Patient selection remains a cornerstone of MIS and robotic surgery in PAS management. Not all cases are suitable for minimally invasive approaches, particularly those with extensive placental invasion or coexisting uterine abnormalities. Multidisciplinary evaluation, including maternal-fetal medicine specialists, anesthesiologists, and experienced gynecologic surgeons, is essential to identify candidates who may benefit from these advanced techniques.
Training and surgical expertise are critical factors in the successful adoption of MIS and robotic surgery for PAS. Surgeons must be proficient in both obstetric and gynecologic surgical principles, including advanced laparoscopic techniques and robotic platform utilization. Simulation-based training and mentorship programs have emerged as effective methods to enhance surgeon skills and confidence [4].
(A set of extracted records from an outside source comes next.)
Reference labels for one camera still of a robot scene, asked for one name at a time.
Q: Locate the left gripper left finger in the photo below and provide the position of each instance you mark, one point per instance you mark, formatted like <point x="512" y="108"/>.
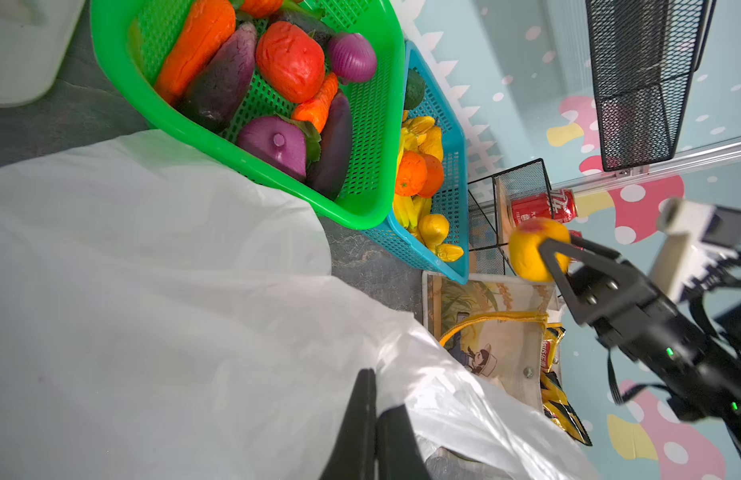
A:
<point x="353" y="455"/>

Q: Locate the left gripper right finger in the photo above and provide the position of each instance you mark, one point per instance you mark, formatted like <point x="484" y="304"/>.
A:
<point x="398" y="456"/>

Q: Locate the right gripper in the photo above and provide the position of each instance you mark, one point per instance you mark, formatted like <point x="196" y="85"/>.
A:
<point x="624" y="308"/>

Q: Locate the yellow peach fruit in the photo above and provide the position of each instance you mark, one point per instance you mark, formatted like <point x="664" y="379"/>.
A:
<point x="524" y="244"/>

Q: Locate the white canvas tote bag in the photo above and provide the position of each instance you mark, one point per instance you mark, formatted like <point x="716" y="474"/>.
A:
<point x="493" y="326"/>

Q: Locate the yellow black snack bag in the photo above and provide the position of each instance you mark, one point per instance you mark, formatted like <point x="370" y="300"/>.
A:
<point x="555" y="404"/>

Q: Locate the white plastic grocery bag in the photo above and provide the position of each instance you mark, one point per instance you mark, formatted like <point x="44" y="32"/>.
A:
<point x="163" y="317"/>

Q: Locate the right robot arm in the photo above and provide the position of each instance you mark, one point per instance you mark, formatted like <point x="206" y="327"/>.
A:
<point x="703" y="242"/>

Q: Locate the left red cola can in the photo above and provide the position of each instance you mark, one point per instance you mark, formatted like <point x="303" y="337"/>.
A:
<point x="558" y="205"/>

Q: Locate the teal plastic basket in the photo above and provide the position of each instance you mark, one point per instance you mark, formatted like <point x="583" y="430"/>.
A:
<point x="427" y="227"/>

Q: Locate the orange fruit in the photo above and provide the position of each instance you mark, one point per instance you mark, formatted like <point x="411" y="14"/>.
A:
<point x="411" y="174"/>
<point x="434" y="178"/>

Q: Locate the banana bunch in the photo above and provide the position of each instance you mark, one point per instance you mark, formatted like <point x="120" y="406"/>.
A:
<point x="408" y="211"/>

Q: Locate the green avocado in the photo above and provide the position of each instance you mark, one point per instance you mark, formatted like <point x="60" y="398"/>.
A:
<point x="415" y="90"/>

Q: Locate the purple onion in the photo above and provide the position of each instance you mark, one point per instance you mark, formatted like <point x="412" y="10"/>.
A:
<point x="352" y="57"/>

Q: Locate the purple turnip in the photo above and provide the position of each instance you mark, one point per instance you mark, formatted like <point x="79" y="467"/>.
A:
<point x="287" y="145"/>

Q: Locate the small orange carrot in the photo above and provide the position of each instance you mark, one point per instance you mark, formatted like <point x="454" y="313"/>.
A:
<point x="315" y="111"/>

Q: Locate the red tomato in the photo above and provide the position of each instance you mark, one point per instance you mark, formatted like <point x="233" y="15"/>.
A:
<point x="291" y="62"/>

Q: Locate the dark purple eggplant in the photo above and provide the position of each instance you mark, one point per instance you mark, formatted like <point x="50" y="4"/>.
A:
<point x="215" y="95"/>

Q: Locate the red bell pepper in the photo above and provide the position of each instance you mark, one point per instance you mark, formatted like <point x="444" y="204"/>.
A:
<point x="259" y="8"/>

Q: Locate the long orange carrot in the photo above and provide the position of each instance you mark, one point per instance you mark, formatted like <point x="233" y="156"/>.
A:
<point x="208" y="25"/>

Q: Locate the green plastic basket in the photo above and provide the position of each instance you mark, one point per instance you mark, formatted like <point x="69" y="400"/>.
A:
<point x="133" y="38"/>

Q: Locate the white cutting board tray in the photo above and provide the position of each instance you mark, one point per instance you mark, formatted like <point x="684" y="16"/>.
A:
<point x="34" y="37"/>

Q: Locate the black wire wooden shelf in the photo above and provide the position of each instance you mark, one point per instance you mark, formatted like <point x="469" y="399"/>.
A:
<point x="489" y="214"/>

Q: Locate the black mesh wall basket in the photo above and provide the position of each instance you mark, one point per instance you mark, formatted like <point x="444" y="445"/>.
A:
<point x="643" y="55"/>
Conservative surgical approaches, such as partial myometrial resection or localized placental excision, have gained attention in PAS management. When combined with MIS or robotic assistance, these techniques aim to preserve fertility while minimizing maternal morbidity. Careful intraoperative planning, hemostasis management, and readiness for conversion to open surgery remain essential components of patient safety.
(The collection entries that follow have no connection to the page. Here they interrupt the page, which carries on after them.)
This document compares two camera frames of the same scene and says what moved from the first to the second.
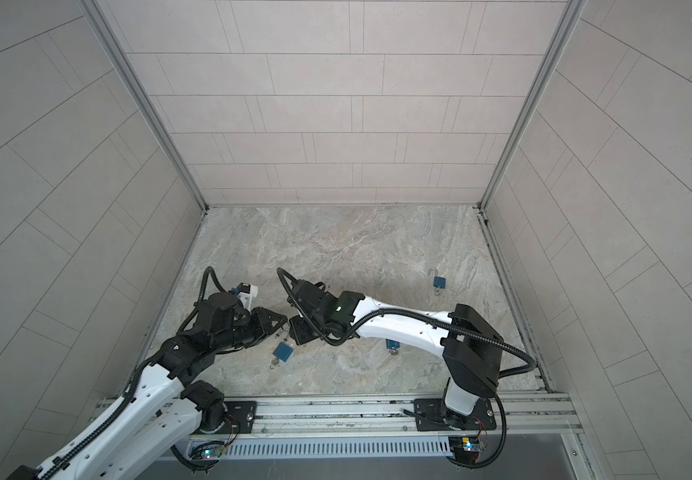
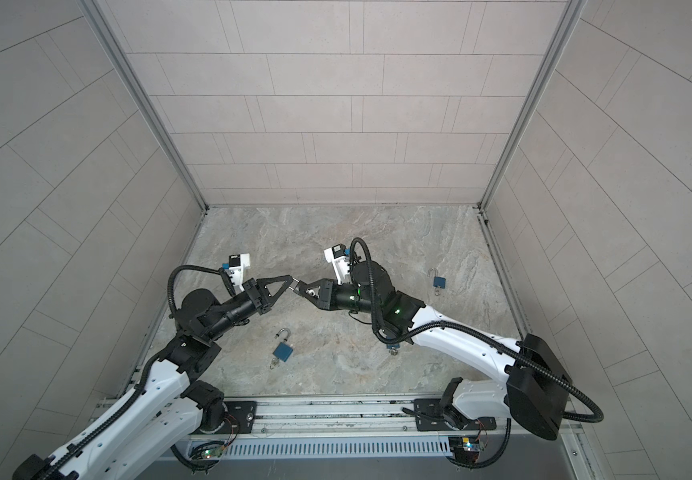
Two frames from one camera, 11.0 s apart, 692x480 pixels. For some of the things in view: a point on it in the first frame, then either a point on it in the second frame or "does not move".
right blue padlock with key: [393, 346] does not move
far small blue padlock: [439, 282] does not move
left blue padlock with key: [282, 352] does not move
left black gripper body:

Despite the potential advantages, challenges persist in implementing MIS and robotic strategies for PAS. High costs, limited availability of robotic systems, and the steep learning curve remain barriers, particularly in low-resource settings. Collaborative efforts and establishment of referral centers may help overcome these limitations and expand access to advanced surgical care for high-risk pregnancies [5].
Conclusion
Placenta accreta spectrum disorder represents one of the most challenging conditions in obstetrics, with significant risks to maternal and fetal health. Minimally invasive and robotic gynecologic surgery are emerging as valuable tools in the management of PAS, offering precision, reduced blood loss, and improved recovery. Careful patient selection, multidisciplinary collaboration, and specialized surgical expertise are essential for optimizing outcomes. As technology advances and surgical experience grows, MIS and robotic approaches are likely to play an increasingly important role in the safe and effective management of placenta accreta spectrum disorder.